Huge trove of virus species found in the human gut

The Gut Phage Database, within more than 140,000 viral species, is a blueprint to guide ecological and evolutionary analysis in future virome studies.
Table of Contents

• High diversity
• A new virus

What is already known on this topic
The human gut is home not only to trillions of bacteria, but also to the viruses, called bacteriophages, that infect those bacteria. However, little is known about the number and the diversity of bacteriophages in the gut.

What this research adds
By analyzing more than 28,000 gut microbiome samples collected in different parts of the world, researchers have found about 142,000 viral species living in the human gut, most of which had never been identified before. The number and diversity of the viruses were surprisingly high, the researchers found. Among the new-found gut viruses, the researchers identified a highly prevalent clade — a group of viruses that is thought to have a common ancestor — that they called the Gut Bacteroidales phage, or Gubaphage. The newly discovered Gubaphage is the second most prevalent virus clade in the human gut.

Conclusion

The findings could facilitate future studies aimed at understanding how gut bacteriophages affect human health.

The human gut is home not only to trillions of bacteria, but also to the viruses, called bacteriophages, that infect those bacteria. Now, researchers have found more than 140,000 viral species living in the human gut, most of which had never been identified before.

The findings, published in Cell, could facilitate future studies aimed at understanding how gut bacteriophages affect human health. “It’s important to remember that not all viruses are harmful, but represent an integral component of the gut ecosystem,” says study co-author Alexandre Almeida at the EMBL-EBI and the Wellcome Sanger Institute.

To assess the number and the diversity of bacteriophages in the human gut, Almeida and his colleagues, led by Luis Camarillo-Guerrero and Trevor Lawley at the Wellcome Sanger Institute, sequenced and analyzed the genomes contained in more than 28,000 gut microbiome samples.

High diversity

The number and diversity of the viruses in the human gut were unexpectedly high, the researchers found. The team identified about 142,000 viral species, of which 80% could not be assigned to a known viral family. The rest mostly belonged to the Podoviridae, Siphoviridae, and Myoviridae viral families, which were previously reported to be enriched in human feces.

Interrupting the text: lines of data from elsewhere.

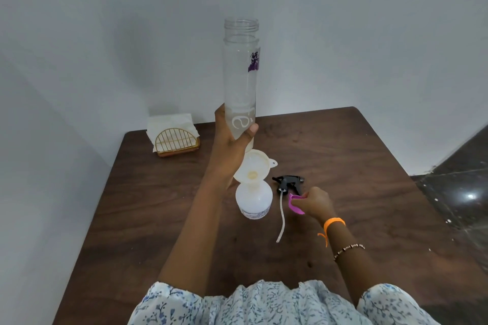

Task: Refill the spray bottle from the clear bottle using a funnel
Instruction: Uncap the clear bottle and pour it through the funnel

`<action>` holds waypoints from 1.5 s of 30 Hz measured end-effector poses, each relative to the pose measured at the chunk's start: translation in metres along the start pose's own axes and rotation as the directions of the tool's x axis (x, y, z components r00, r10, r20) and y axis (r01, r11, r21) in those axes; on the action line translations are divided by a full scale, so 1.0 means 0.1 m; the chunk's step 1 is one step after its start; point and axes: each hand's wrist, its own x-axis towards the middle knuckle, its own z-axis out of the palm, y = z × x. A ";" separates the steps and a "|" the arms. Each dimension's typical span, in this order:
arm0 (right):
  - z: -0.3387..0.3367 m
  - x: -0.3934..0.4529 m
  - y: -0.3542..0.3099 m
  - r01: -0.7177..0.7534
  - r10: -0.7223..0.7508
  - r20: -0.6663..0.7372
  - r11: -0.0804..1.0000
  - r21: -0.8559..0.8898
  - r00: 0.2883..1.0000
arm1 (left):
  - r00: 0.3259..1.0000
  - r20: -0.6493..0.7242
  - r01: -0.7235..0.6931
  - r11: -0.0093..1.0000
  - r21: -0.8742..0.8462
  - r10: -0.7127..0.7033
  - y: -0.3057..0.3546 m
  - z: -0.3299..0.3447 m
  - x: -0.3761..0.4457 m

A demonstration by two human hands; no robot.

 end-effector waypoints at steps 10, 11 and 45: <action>0.24 -0.11 0.08 0.057 -0.065 -0.055 0.989 -0.139 0.996 | 1.000 -0.002 0.016 0.999 0.044 -0.016 -0.03 0.02 -0.02; 0.23 -0.10 0.08 0.066 -0.075 -0.052 0.986 -0.150 0.996 | 1.000 0.001 0.015 0.999 0.044 -0.015 -0.03 0.02 -0.02; -1.10 -0.97 -1.63 0.788 -0.556 -0.559 0.400 0.469 0.615 | 0.983 0.178 -0.080 0.981 0.174 0.049 0.08 0.13 -0.03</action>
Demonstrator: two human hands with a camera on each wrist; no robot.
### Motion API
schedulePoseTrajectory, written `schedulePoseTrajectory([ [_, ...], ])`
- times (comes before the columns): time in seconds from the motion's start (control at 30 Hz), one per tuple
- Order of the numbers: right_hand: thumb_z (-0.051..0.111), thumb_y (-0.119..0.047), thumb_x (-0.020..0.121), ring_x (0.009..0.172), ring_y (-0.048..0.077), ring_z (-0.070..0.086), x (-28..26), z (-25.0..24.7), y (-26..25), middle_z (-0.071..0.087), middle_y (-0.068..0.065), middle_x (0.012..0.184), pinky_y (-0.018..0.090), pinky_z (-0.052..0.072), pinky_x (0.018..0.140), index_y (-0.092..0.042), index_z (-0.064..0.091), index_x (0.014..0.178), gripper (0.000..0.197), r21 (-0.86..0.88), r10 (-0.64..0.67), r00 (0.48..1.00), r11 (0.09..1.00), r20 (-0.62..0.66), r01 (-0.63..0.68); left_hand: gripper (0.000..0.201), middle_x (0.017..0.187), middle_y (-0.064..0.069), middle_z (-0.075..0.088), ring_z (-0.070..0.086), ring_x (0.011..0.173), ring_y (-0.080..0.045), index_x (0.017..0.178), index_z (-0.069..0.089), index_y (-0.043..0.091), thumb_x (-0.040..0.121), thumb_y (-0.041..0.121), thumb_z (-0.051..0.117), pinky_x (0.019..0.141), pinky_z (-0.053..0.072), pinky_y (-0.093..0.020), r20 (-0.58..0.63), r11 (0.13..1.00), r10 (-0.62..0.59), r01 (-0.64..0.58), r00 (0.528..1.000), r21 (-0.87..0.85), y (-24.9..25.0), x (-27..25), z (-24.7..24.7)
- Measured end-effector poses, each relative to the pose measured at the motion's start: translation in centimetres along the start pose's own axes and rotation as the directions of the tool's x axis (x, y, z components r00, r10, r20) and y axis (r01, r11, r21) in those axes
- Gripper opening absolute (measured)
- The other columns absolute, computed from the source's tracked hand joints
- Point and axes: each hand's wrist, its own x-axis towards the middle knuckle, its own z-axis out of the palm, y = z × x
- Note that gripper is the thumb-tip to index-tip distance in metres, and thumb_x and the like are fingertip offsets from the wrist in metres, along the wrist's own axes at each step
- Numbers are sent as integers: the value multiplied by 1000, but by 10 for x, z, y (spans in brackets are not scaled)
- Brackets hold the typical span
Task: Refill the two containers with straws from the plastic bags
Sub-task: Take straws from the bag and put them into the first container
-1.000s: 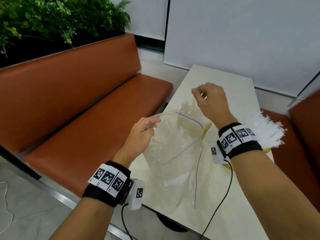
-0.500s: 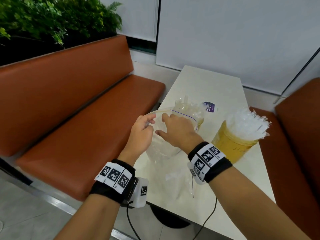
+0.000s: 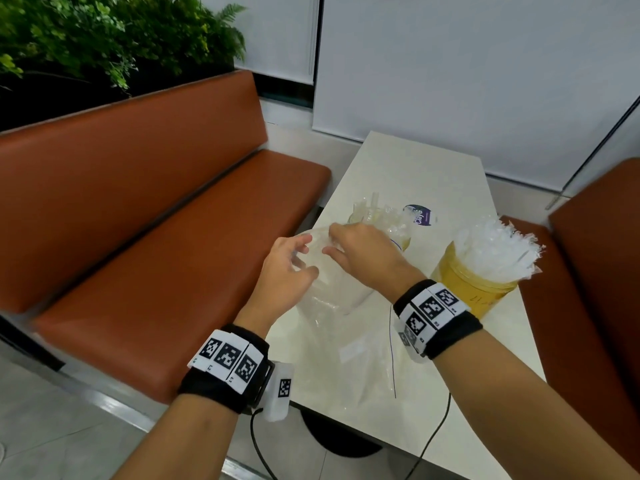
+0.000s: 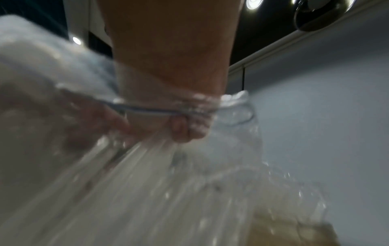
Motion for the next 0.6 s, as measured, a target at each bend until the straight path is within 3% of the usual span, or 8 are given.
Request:
schedulePoseTrajectory([
  [0.07,54,-42,101,84,33,65,1,-17,-2,69,9,92,33,37,63,-10,58,104,32,42,-61,996,997,-69,64,66,129,6,48,53,107,-1,141,55,28,81,12,78,74,43,-1,46,998,9,-12,999,54,1,0,1],
  [0.13,55,-41,101,77,30,64,2,-33,-8,68,5,86,32,37,60,-12,58,98,30,67,-124,985,989,-124,133,77,132,9,42,49,111,-4,142,53,33,74,30,89,72,40,-4,107,997,3,-11,994,71,3,1,3],
  [0.23,57,-39,100,72,27,63,4,-54,-17,67,1,81,32,39,57,-13,57,96,26,60,-170,969,981,-178,183,85,131,9,37,46,116,-12,138,52,36,64,52,91,78,39,-13,149,998,-39,30,988,62,7,2,4],
  [0.37,56,-40,101,70,21,57,10,-74,-28,56,-4,79,30,39,61,-13,55,100,27,38,-212,965,975,-152,220,93,134,7,35,39,125,-16,134,48,46,53,62,92,99,42,-27,218,999,0,-11,976,48,11,0,8],
  [0.5,55,-39,102,72,18,51,15,-76,-43,52,-3,83,29,36,63,-12,56,104,27,33,-248,954,966,-166,257,88,126,7,36,36,127,-14,112,38,64,43,68,91,105,38,-30,94,999,40,-43,995,31,20,0,20],
  [0.6,59,-37,100,70,17,55,17,-70,-51,57,-3,81,30,42,60,-11,59,103,26,64,-246,940,961,-236,268,75,126,3,44,43,125,-17,101,42,79,56,50,95,102,45,-32,-38,990,119,-122,992,-72,20,-2,31],
])
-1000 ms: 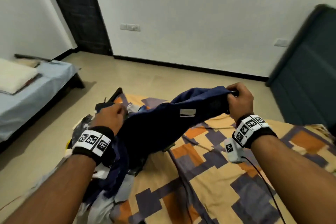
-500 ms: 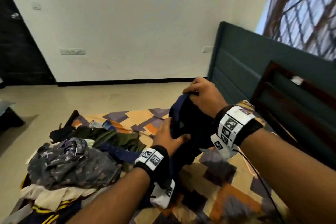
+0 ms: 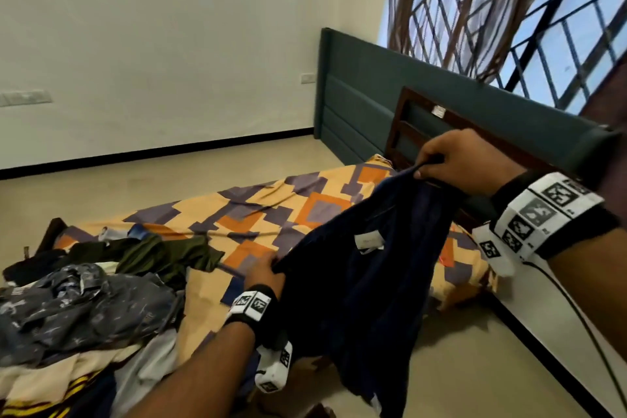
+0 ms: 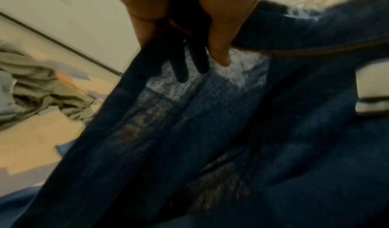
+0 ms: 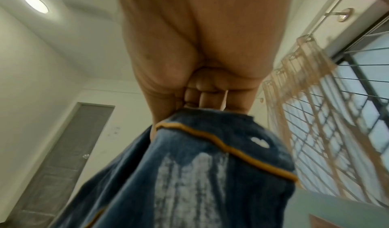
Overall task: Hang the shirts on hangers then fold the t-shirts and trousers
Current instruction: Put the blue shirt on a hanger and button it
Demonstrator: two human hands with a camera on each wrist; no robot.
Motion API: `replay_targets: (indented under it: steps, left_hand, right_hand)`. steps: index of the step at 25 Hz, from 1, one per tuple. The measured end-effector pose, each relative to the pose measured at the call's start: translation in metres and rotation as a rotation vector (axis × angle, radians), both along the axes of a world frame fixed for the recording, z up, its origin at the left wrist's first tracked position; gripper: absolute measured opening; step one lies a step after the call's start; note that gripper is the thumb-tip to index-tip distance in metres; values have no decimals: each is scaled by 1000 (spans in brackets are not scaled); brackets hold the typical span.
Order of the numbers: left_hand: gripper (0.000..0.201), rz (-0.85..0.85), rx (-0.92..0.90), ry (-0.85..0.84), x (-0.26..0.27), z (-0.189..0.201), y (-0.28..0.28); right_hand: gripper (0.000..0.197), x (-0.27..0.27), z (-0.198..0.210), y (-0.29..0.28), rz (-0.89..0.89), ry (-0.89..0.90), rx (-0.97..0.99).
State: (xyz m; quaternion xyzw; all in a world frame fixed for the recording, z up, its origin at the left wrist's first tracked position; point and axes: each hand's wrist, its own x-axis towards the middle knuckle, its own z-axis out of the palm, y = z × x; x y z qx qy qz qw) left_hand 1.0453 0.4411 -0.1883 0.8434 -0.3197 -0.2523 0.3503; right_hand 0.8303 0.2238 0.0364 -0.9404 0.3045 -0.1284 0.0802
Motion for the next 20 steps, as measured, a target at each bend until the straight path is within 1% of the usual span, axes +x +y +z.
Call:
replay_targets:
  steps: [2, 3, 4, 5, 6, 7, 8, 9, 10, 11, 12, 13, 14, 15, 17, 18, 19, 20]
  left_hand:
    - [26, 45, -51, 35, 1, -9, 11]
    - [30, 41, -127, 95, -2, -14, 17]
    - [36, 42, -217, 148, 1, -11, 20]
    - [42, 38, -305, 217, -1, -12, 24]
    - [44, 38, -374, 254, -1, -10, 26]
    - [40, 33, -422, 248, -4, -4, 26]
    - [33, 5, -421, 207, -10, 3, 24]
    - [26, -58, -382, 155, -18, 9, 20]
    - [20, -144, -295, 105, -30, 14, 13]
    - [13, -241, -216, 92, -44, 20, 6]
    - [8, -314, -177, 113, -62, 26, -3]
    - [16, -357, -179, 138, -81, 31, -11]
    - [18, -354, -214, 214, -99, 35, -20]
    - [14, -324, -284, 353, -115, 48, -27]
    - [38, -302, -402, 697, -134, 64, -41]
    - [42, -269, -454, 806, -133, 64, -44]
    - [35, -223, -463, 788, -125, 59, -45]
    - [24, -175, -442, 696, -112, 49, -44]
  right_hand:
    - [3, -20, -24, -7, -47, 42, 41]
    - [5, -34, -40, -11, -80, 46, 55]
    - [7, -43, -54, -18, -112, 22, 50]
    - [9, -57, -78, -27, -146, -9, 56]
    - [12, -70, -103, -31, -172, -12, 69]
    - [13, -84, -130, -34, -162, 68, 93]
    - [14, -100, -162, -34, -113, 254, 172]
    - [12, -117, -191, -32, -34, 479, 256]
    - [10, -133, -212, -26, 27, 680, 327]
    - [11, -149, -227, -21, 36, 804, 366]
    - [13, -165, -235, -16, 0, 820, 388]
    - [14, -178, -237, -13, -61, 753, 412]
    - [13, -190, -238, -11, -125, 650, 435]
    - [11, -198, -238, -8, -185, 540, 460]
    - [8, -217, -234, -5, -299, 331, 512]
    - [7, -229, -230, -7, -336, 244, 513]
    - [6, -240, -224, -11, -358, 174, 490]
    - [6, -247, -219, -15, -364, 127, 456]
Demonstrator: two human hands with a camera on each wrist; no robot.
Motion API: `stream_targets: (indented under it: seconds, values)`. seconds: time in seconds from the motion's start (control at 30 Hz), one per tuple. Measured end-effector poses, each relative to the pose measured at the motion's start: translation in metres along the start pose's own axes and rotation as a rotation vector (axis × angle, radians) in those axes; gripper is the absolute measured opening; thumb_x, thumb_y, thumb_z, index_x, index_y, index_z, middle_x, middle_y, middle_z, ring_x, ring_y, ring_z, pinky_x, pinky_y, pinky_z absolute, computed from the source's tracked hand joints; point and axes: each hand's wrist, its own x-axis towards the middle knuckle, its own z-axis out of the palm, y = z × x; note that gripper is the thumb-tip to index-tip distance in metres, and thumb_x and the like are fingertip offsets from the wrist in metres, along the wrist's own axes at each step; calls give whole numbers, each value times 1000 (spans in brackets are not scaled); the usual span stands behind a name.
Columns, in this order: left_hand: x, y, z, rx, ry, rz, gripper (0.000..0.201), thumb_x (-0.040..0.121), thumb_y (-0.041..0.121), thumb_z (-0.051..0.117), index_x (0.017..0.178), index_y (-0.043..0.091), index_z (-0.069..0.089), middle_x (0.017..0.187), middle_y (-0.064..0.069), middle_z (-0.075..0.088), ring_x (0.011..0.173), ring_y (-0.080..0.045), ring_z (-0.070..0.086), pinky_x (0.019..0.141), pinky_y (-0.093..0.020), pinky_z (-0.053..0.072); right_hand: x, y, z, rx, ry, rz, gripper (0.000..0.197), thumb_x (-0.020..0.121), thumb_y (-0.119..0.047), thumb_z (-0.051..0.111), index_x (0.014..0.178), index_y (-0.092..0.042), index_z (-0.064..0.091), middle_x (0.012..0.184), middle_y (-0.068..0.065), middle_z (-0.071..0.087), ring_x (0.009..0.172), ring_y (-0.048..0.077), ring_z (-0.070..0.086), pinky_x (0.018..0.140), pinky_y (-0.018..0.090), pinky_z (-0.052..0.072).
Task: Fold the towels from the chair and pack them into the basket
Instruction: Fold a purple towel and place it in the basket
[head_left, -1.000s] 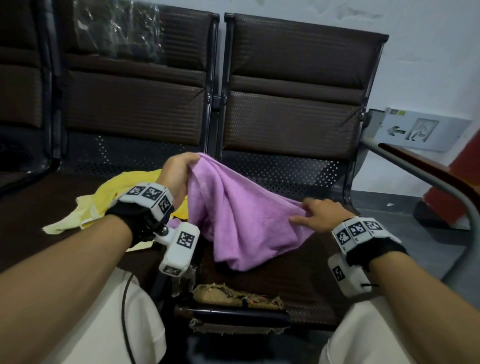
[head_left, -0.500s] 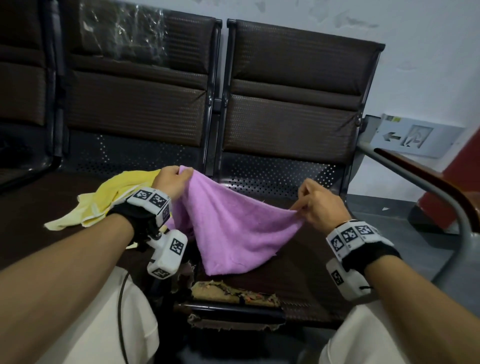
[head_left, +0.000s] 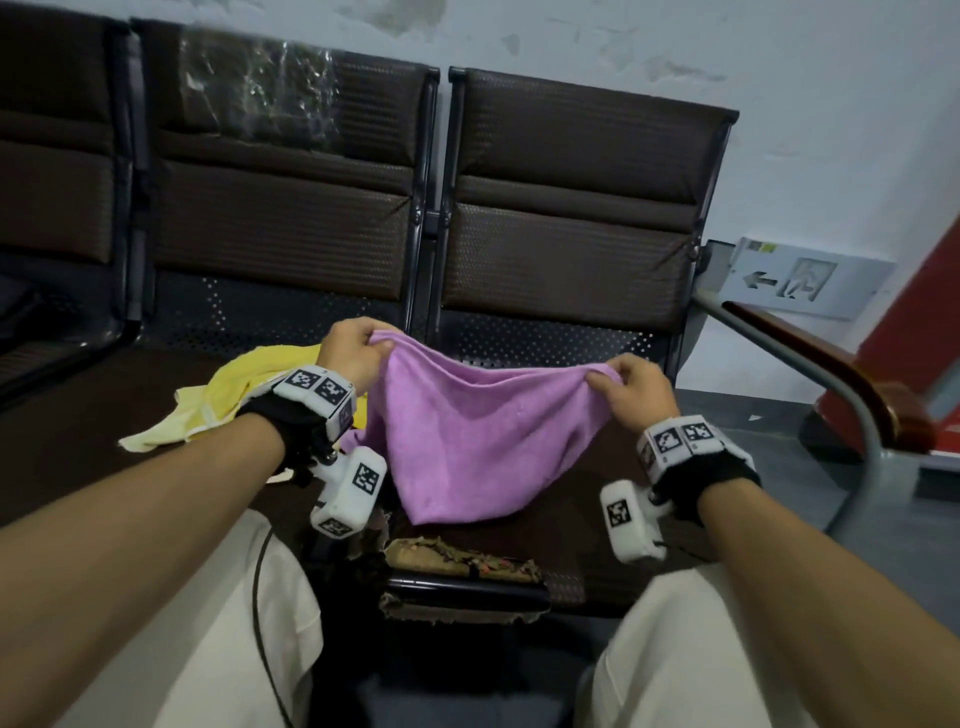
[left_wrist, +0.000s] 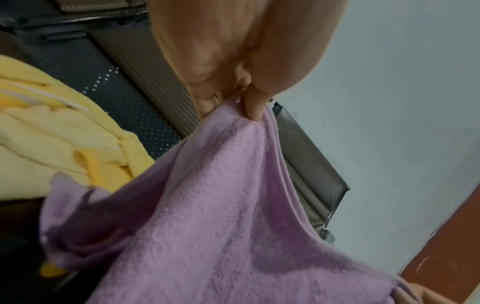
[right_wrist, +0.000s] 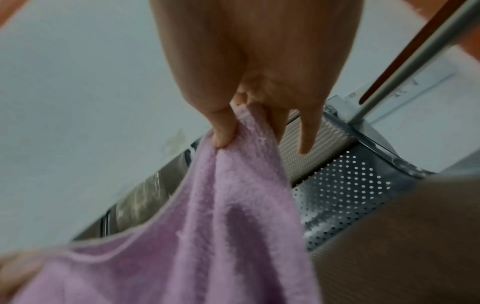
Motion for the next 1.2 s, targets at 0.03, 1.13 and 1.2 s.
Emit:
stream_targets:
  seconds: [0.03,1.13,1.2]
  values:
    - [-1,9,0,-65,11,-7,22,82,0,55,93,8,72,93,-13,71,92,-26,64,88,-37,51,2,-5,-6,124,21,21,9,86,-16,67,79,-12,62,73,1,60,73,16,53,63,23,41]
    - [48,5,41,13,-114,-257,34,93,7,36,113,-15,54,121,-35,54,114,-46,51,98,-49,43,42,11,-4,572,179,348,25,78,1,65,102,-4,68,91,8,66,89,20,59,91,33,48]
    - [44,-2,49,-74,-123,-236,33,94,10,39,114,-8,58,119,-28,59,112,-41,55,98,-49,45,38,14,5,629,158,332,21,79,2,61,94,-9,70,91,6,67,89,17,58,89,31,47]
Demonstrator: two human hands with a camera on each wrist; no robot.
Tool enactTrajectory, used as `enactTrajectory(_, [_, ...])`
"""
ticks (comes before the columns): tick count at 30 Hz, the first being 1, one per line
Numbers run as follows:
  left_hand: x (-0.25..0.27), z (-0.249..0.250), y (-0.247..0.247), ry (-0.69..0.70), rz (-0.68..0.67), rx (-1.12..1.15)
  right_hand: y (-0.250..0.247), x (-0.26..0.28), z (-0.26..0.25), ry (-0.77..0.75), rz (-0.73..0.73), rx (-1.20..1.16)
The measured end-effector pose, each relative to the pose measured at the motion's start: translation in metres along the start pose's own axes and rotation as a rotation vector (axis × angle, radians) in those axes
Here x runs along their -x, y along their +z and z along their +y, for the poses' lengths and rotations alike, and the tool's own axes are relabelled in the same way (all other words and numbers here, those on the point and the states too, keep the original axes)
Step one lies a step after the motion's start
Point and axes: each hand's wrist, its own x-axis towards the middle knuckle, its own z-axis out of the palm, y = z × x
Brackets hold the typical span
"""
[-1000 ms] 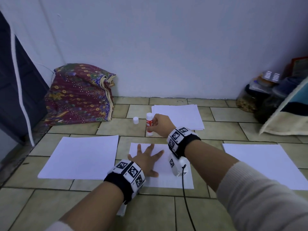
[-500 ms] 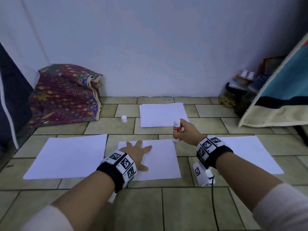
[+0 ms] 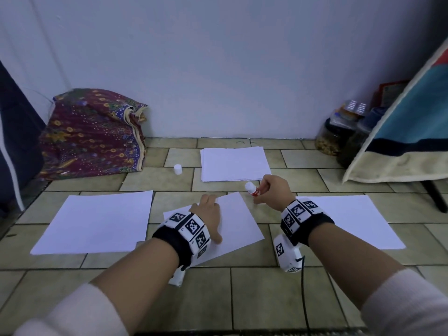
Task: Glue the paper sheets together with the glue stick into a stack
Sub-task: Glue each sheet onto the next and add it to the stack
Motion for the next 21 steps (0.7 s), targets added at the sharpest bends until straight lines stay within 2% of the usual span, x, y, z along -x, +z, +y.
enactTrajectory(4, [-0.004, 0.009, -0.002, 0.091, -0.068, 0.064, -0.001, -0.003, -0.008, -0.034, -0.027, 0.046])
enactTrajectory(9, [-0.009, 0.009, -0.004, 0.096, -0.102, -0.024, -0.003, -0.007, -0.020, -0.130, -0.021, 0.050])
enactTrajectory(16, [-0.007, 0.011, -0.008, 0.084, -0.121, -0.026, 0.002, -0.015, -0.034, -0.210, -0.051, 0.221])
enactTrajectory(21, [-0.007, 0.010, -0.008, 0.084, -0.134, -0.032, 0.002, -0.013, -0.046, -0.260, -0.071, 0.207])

When the researchers measured the bacteriophage diversity within four common human gut bacteria — Firmicutes, Bacteroidetes, Proteobacteria, and Actinobacteriota — they found that Firmicutes harbor a significantly higher viral diversity than the other types of bacteria.

Further experiments showed that about one third of gut bacteriophages infect several different bacteria rather than a single bacterial species. The team also created a database dubbed the Gut Phage Database, which contains the tens of thousands of viruses discovered.

A new virus

Among the new-found gut viruses, the researchers identified a highly prevalent clade — a group of viruses that is thought to have a common ancestor — that they called the Gut Bacteroidales phage, or Gubaphage. The newly discovered Gubaphage is the second most prevalent virus clade in the human gut, after the previously described crAssphage, the team found.

Although crAssphage and Gubaphage viruses appear to infect similar types of gut bacteria, it’s unclear what the exact functions of the Gubaphage are.

“Bacteriophage research is currently experiencing a renaissance. This high-quality, large-scale catalogue of human gut viruses comes at the right time to serve as a blueprint to guide ecological and evolutionary analysis in future virome studies,” Lawley says.

Almeida notes that the gut microbiome samples were mostly collected from healthy people. “It’s fascinating to see how many unknown species live in our gut, and to try and unravel the link between them and human health,” he says.